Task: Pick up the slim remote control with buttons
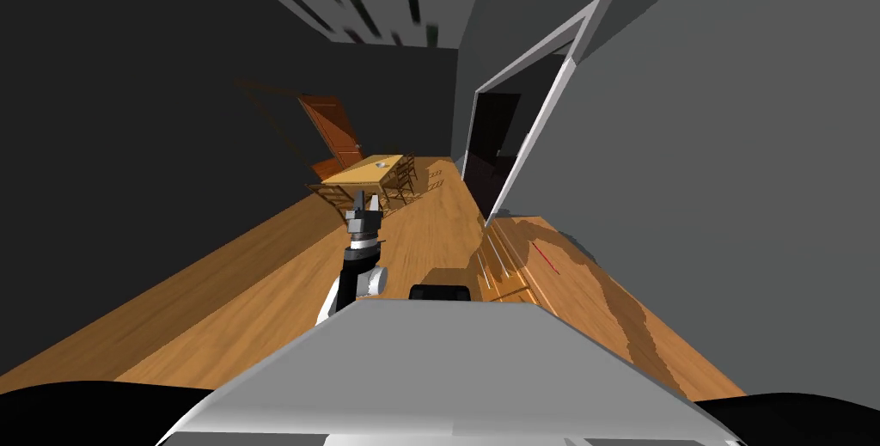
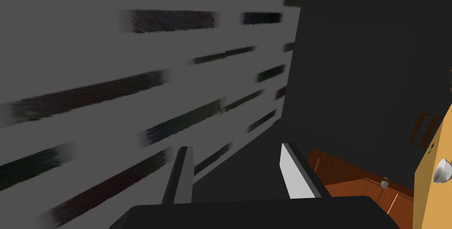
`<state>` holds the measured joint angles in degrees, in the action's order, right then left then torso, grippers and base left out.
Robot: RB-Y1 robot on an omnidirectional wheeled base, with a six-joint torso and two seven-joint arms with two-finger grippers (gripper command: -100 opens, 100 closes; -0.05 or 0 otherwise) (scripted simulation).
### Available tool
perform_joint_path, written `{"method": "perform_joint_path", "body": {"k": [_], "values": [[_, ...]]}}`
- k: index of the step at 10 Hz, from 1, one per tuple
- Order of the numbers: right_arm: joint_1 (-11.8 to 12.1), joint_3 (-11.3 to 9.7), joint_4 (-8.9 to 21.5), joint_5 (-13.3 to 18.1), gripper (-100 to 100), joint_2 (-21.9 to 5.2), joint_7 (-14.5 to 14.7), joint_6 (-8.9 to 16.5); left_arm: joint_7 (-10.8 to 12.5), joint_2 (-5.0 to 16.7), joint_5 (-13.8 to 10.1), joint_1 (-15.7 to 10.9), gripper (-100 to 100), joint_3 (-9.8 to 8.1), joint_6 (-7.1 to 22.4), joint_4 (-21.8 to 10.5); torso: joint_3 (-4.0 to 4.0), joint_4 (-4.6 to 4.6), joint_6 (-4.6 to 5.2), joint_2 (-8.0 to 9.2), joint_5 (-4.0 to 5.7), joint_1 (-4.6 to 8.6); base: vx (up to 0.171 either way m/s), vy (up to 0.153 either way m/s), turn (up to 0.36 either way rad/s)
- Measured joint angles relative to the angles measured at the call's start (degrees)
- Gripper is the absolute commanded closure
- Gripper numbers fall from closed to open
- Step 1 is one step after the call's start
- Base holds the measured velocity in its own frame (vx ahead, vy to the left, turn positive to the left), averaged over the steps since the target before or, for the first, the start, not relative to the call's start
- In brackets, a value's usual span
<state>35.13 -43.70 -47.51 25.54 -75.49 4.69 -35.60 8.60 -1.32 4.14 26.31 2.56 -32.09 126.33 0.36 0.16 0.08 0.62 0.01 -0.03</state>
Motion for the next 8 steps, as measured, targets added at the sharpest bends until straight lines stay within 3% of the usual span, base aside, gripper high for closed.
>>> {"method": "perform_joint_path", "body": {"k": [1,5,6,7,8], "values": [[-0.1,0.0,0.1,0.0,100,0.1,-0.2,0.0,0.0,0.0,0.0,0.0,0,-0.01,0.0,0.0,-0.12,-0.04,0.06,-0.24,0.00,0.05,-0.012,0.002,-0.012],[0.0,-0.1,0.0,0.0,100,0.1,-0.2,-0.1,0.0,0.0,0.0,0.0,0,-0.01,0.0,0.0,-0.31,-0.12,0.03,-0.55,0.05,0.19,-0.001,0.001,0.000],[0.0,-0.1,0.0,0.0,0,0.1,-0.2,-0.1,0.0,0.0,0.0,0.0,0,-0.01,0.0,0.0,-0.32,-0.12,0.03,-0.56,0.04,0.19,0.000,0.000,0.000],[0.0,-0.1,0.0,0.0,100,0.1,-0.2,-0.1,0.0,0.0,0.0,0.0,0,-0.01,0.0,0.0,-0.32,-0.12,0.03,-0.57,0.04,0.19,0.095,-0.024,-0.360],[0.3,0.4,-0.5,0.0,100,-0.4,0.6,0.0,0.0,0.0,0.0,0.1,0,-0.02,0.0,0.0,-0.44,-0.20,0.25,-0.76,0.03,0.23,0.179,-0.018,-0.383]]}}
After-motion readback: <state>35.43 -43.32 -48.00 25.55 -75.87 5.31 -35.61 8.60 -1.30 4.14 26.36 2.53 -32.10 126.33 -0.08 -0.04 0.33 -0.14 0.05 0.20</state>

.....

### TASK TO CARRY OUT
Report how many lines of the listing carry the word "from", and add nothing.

### RESULT OF THE EXERCISE
2